Background: A number of studies have found that metabolic disorders are the characteristic manifestations of tumor cells. However, the effects of hypoxic environment on mitochondrial function and glucose metabolism of tumor cells were still unclear. The study wanted to explore the regulatory mechanism of hypoxic environment on mitochondrial function and metabolism in gastric cancer cells. Methods: The animal model of gastric cancer and MKN45 were treated in a hypoxic environment. Mitochondrial membrane potential and reactive oxygen species (ROS) levels were analyzed by flow cytometry, qPCR was used to detect the expression levels of glycose metabolism key enzymes, damage repair genes and mitochondrial DNA (mtDNA) copy numbers in gastric cancer.

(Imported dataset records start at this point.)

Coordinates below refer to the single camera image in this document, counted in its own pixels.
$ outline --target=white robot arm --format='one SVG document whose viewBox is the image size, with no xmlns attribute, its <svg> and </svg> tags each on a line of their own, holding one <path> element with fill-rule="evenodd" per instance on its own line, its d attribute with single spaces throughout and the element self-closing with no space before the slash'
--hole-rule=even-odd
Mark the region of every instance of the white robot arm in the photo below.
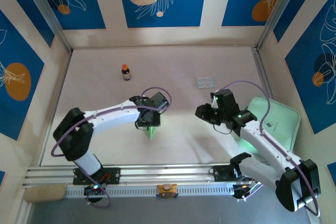
<svg viewBox="0 0 336 224">
<path fill-rule="evenodd" d="M 220 90 L 212 93 L 211 97 L 212 105 L 199 106 L 195 115 L 214 125 L 225 123 L 252 144 L 270 164 L 268 166 L 250 154 L 242 153 L 232 158 L 226 167 L 213 167 L 215 181 L 224 181 L 220 180 L 223 177 L 228 177 L 230 181 L 252 178 L 275 189 L 281 204 L 290 211 L 296 211 L 313 200 L 304 179 L 308 180 L 315 197 L 321 194 L 318 169 L 312 160 L 303 161 L 264 129 L 260 132 L 256 117 L 248 110 L 239 109 L 230 90 Z M 158 92 L 151 98 L 131 97 L 119 105 L 99 111 L 82 112 L 74 108 L 53 133 L 57 141 L 53 151 L 59 146 L 68 161 L 75 162 L 86 175 L 92 177 L 91 181 L 98 182 L 106 173 L 99 160 L 88 151 L 91 138 L 122 123 L 135 122 L 137 128 L 160 126 L 159 111 L 168 107 L 168 100 Z"/>
<path fill-rule="evenodd" d="M 253 145 L 270 164 L 268 166 L 250 154 L 242 153 L 232 158 L 228 167 L 214 166 L 215 181 L 223 177 L 257 180 L 275 189 L 279 201 L 289 211 L 296 211 L 312 200 L 316 202 L 321 194 L 317 165 L 286 150 L 260 127 L 260 122 L 250 111 L 239 109 L 230 90 L 219 90 L 211 97 L 212 105 L 199 106 L 195 115 L 214 125 L 225 123 L 228 129 Z"/>
<path fill-rule="evenodd" d="M 97 111 L 71 109 L 53 133 L 57 141 L 53 151 L 59 146 L 62 156 L 94 177 L 102 169 L 102 165 L 89 151 L 93 136 L 123 123 L 134 122 L 137 128 L 160 126 L 159 111 L 168 106 L 168 100 L 158 92 L 151 98 L 131 97 L 121 104 Z"/>
</svg>

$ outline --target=green cloth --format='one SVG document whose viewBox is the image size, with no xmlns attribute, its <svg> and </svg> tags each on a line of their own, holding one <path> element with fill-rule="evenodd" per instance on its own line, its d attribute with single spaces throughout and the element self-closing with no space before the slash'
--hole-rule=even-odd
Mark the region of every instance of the green cloth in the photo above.
<svg viewBox="0 0 336 224">
<path fill-rule="evenodd" d="M 270 100 L 270 103 L 271 109 L 265 118 L 263 127 L 287 150 L 292 151 L 298 134 L 301 116 L 294 109 L 277 101 Z M 254 97 L 248 106 L 248 110 L 260 121 L 267 110 L 266 98 Z M 240 137 L 237 142 L 247 148 L 248 151 L 259 154 L 259 152 L 243 138 Z"/>
<path fill-rule="evenodd" d="M 152 140 L 155 130 L 156 130 L 156 127 L 148 127 L 147 134 L 150 140 Z"/>
</svg>

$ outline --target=purple cable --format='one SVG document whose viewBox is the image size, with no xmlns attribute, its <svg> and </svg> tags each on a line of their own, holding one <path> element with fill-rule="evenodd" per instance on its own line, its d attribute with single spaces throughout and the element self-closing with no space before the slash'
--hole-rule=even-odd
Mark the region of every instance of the purple cable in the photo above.
<svg viewBox="0 0 336 224">
<path fill-rule="evenodd" d="M 247 195 L 246 197 L 245 197 L 245 199 L 248 199 L 249 197 L 251 197 L 253 194 L 255 194 L 259 189 L 261 189 L 262 188 L 262 184 L 257 188 L 257 189 L 255 189 L 255 191 L 254 192 L 252 192 L 252 193 L 250 193 L 249 195 Z"/>
<path fill-rule="evenodd" d="M 98 117 L 98 116 L 101 116 L 101 115 L 105 115 L 105 114 L 109 114 L 109 113 L 113 113 L 115 111 L 119 111 L 119 110 L 128 110 L 128 109 L 148 109 L 148 110 L 154 110 L 154 111 L 162 111 L 162 110 L 167 110 L 170 108 L 170 106 L 172 105 L 172 96 L 169 94 L 168 91 L 166 91 L 165 89 L 163 88 L 160 88 L 160 87 L 151 87 L 151 88 L 148 88 L 146 89 L 145 91 L 142 92 L 141 96 L 143 96 L 143 94 L 145 92 L 147 92 L 148 90 L 151 90 L 151 89 L 160 89 L 162 91 L 164 91 L 168 97 L 169 97 L 169 104 L 167 107 L 165 108 L 162 108 L 162 109 L 157 109 L 157 108 L 153 108 L 153 107 L 149 107 L 149 106 L 124 106 L 124 107 L 118 107 L 118 108 L 113 108 L 113 109 L 109 109 L 109 110 L 106 110 L 106 111 L 102 111 L 102 112 L 99 112 L 97 113 L 97 115 L 91 115 L 91 116 L 88 116 L 87 118 L 84 118 L 82 119 L 81 121 L 75 123 L 72 127 L 70 127 L 64 134 L 63 136 L 61 136 L 61 138 L 56 142 L 55 146 L 52 148 L 51 150 L 51 155 L 53 157 L 62 157 L 64 156 L 64 154 L 55 154 L 55 150 L 57 147 L 59 147 L 59 145 L 63 142 L 63 140 L 69 135 L 69 133 L 71 131 L 73 131 L 77 126 L 79 126 L 80 124 L 86 122 L 86 121 L 89 121 L 95 117 Z M 94 184 L 98 185 L 99 189 L 107 196 L 108 200 L 109 200 L 109 203 L 105 206 L 98 206 L 98 205 L 94 205 L 94 204 L 91 204 L 91 202 L 89 201 L 89 194 L 86 196 L 86 200 L 88 202 L 89 205 L 93 206 L 93 207 L 96 207 L 96 208 L 108 208 L 110 205 L 111 205 L 111 197 L 110 195 L 107 193 L 107 191 L 99 184 L 97 183 L 89 174 L 87 174 L 85 172 L 85 170 L 80 167 L 76 162 L 74 162 L 78 168 L 81 170 L 81 172 Z"/>
<path fill-rule="evenodd" d="M 314 206 L 315 206 L 315 209 L 316 209 L 316 212 L 314 212 L 311 208 L 309 208 L 307 205 L 305 205 L 305 208 L 310 211 L 313 215 L 319 217 L 320 216 L 320 210 L 319 210 L 319 206 L 318 206 L 318 203 L 317 203 L 317 199 L 315 197 L 315 193 L 313 191 L 313 189 L 311 188 L 310 184 L 309 184 L 309 181 L 307 179 L 307 177 L 304 175 L 303 171 L 301 170 L 301 168 L 294 162 L 294 160 L 289 157 L 287 155 L 287 153 L 282 150 L 282 148 L 280 148 L 271 138 L 269 138 L 266 133 L 263 131 L 263 123 L 264 123 L 264 120 L 265 118 L 267 117 L 270 109 L 271 109 L 271 103 L 270 103 L 270 100 L 268 98 L 268 95 L 266 95 L 266 92 L 262 89 L 262 87 L 260 87 L 259 85 L 251 82 L 251 81 L 245 81 L 245 80 L 239 80 L 239 81 L 234 81 L 232 83 L 230 83 L 229 85 L 225 86 L 224 88 L 222 89 L 227 89 L 228 87 L 236 84 L 236 83 L 249 83 L 255 87 L 257 87 L 263 94 L 264 96 L 266 97 L 266 100 L 267 100 L 267 104 L 268 104 L 268 107 L 267 107 L 267 111 L 265 113 L 265 115 L 262 117 L 262 119 L 260 120 L 260 124 L 259 124 L 259 130 L 260 132 L 262 133 L 263 137 L 267 139 L 267 141 L 269 141 L 271 143 L 271 145 L 273 145 L 286 159 L 288 159 L 288 161 L 296 168 L 296 170 L 300 173 L 301 177 L 303 178 L 304 180 L 304 183 L 306 184 L 306 186 L 308 187 L 308 191 L 313 199 L 313 202 L 314 202 Z"/>
</svg>

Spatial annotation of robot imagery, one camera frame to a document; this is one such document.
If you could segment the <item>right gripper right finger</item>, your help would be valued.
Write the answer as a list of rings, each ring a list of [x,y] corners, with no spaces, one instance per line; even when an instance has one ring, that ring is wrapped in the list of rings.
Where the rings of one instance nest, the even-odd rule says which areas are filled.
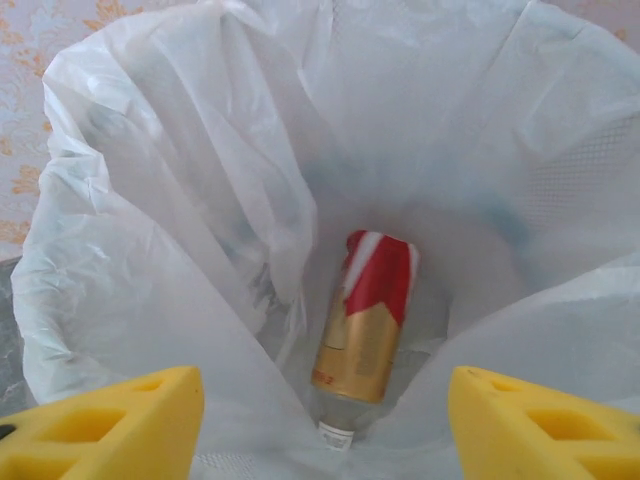
[[[460,366],[448,414],[466,479],[639,476],[639,418],[618,408]]]

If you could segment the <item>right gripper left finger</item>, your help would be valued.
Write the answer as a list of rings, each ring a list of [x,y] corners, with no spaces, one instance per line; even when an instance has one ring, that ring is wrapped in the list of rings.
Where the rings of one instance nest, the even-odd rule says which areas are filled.
[[[186,479],[203,413],[194,366],[31,408],[1,420],[1,476]]]

Results: Compared with 2,000 m normal gastric cancer tissue, the decreased of mitochondrial membrane potential and the production of ROS reduced, the expressions of glucose metabolism genes [the M1 isoform of Hexokinase (HK1), pyruvate kinase (PKM), Succinate dehydrogenase (SDHA), Glucose-6-phosphate dehydrogenase (G6PD)], homologous recombination repair gene (RAD51) and repair DNA double-stranded broken gene (ASTCT2) increased, and aerobic respiration reduced in gastric cancer cells. In the hypoxic environment, the decreased of mitochondrial membrane potential reduced, the production of ROS and mtDNA copies increased, HK1 expression increased, the expressions of SDHA, G6PD, RAD51 and ASCT-2 decreased, and the aerobic respiration decreased. Conclusions: Hypoxia plays an important role in maintaining mitochondrial functions in gastric cancer cells by promoting glycolysis and inhibiting mitochondrial aerobic respiration capacity.